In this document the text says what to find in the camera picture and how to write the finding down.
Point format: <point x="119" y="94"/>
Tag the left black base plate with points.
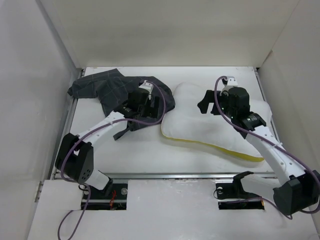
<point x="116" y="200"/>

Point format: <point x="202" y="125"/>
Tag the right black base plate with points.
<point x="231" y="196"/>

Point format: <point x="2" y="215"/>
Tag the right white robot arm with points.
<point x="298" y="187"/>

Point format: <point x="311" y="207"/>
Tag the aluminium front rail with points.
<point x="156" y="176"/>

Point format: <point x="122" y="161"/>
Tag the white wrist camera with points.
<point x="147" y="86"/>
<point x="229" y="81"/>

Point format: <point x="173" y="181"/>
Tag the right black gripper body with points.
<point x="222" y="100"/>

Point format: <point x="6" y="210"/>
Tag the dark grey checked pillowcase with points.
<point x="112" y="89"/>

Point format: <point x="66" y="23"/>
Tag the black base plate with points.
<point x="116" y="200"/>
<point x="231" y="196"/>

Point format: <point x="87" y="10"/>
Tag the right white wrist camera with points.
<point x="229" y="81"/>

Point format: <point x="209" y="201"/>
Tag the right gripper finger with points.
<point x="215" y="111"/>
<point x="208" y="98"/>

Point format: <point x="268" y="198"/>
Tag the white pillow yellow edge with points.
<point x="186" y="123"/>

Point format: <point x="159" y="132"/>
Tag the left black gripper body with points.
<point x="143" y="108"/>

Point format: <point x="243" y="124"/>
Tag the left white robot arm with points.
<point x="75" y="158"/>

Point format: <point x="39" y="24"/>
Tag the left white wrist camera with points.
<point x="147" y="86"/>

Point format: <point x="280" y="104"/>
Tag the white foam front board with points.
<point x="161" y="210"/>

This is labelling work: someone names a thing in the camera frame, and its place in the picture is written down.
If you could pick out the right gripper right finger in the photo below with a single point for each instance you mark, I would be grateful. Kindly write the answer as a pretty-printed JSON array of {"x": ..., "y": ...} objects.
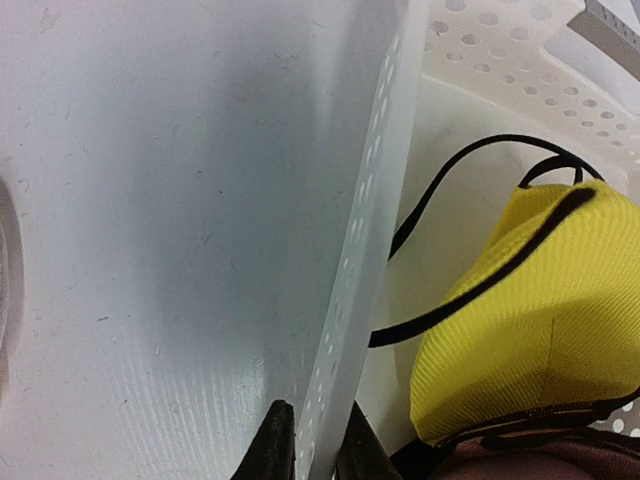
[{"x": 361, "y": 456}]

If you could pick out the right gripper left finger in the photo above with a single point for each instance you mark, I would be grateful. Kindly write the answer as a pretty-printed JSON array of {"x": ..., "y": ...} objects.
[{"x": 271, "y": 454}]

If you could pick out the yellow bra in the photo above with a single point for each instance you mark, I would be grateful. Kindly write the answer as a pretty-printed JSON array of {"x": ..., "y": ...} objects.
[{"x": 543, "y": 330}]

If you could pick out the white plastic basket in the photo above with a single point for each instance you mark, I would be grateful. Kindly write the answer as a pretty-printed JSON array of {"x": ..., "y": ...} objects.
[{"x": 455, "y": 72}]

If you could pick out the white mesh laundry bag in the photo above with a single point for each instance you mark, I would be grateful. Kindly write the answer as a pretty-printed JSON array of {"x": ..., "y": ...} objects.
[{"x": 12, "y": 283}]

■ ■ ■

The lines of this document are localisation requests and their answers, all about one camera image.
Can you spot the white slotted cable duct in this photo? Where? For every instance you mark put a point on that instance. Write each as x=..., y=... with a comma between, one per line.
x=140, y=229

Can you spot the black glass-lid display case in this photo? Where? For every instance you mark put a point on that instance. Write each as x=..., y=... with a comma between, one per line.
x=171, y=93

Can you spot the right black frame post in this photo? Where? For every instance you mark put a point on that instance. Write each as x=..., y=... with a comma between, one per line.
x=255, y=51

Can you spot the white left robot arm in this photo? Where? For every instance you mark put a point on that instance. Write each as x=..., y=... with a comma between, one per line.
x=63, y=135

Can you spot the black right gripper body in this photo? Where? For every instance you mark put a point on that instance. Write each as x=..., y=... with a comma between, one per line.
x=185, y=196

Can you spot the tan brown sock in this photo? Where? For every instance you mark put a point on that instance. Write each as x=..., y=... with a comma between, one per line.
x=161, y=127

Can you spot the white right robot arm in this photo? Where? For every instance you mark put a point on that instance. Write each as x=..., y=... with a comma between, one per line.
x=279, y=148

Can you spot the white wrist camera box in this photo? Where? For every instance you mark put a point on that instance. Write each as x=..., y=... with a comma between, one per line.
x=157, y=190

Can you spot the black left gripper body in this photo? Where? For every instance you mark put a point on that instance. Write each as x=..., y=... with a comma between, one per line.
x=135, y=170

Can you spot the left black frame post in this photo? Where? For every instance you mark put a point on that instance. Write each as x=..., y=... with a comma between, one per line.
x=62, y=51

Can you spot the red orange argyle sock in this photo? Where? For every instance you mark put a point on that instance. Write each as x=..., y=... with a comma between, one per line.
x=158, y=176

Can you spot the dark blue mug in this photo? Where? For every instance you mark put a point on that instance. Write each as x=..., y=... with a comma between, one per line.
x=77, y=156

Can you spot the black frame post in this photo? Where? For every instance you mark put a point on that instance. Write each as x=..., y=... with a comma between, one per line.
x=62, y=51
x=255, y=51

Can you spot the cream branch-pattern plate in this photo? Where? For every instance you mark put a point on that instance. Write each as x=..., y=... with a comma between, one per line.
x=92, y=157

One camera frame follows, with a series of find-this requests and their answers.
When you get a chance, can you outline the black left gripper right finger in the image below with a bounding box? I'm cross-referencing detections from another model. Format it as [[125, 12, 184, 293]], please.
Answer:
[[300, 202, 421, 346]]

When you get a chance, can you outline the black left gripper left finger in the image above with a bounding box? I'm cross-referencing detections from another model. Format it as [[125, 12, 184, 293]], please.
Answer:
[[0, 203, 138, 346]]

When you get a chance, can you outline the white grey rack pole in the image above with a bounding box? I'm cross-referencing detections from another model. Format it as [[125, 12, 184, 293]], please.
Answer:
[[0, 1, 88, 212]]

■ ■ ■

ACTIVITY: Which lines of the data above contain "bounding"? Copy each one.

REPLY TO THE EXERCISE:
When you get a chance, can you outline the black left gripper right finger in the image below with a bounding box? I'm cross-referencing detections from another model. Format it as [[125, 12, 184, 293]], please.
When you get a chance, can you outline the black left gripper left finger in the image above with a bounding box? I'm cross-referencing detections from another model. Format it as [[125, 12, 184, 293]], please.
When you get a chance, can you outline the white grey rack pole in the image above with a bounding box? I'm cross-referencing detections from another model. Format it as [[125, 12, 184, 293]], please.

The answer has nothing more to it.